**DESCRIPTION OF THE TASK:**
Your answer must be a single number: how many lines of the data include "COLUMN".

____

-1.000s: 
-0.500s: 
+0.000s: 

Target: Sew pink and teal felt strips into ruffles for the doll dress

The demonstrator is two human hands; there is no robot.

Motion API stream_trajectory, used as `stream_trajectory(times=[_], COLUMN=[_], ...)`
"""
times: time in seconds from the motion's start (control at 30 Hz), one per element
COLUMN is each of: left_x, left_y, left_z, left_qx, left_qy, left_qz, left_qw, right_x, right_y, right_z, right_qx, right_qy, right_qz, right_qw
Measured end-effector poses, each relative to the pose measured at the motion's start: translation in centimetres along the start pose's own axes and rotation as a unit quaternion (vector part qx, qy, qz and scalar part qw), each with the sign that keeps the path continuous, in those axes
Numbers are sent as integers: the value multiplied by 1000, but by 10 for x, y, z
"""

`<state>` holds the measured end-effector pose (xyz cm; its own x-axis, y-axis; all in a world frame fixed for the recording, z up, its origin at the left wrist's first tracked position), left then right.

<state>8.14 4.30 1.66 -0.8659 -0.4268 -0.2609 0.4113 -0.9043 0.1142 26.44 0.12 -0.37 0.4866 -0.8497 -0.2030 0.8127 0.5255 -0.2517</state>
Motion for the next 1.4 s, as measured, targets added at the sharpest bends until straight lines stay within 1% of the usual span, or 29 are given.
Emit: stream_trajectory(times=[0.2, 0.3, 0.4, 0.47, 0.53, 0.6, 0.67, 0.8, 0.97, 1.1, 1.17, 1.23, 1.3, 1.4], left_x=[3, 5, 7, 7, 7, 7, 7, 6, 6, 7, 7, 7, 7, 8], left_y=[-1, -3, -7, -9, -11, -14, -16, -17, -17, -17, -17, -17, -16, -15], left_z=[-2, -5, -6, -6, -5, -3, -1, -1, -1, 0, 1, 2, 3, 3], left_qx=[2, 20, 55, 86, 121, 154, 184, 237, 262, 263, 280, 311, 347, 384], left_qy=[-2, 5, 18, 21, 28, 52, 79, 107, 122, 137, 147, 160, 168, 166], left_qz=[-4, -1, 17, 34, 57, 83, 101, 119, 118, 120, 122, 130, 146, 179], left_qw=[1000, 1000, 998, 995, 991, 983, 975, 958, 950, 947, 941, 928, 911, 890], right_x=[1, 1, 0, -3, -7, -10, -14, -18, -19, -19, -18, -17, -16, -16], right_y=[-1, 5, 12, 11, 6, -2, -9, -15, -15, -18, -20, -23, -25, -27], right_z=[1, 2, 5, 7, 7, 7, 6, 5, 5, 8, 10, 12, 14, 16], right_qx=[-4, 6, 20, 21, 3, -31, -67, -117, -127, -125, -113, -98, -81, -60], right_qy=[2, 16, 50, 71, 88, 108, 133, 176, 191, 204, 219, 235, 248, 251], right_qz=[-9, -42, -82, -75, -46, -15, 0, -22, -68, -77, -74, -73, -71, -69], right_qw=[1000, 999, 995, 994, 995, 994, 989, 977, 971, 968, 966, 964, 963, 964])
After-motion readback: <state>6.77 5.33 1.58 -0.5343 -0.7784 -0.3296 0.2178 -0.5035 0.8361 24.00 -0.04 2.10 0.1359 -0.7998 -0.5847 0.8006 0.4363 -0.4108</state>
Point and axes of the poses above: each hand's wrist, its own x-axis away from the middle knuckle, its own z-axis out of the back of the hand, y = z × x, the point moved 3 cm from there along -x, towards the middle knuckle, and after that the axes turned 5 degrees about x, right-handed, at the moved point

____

**REPLY TO THE TASK:**
2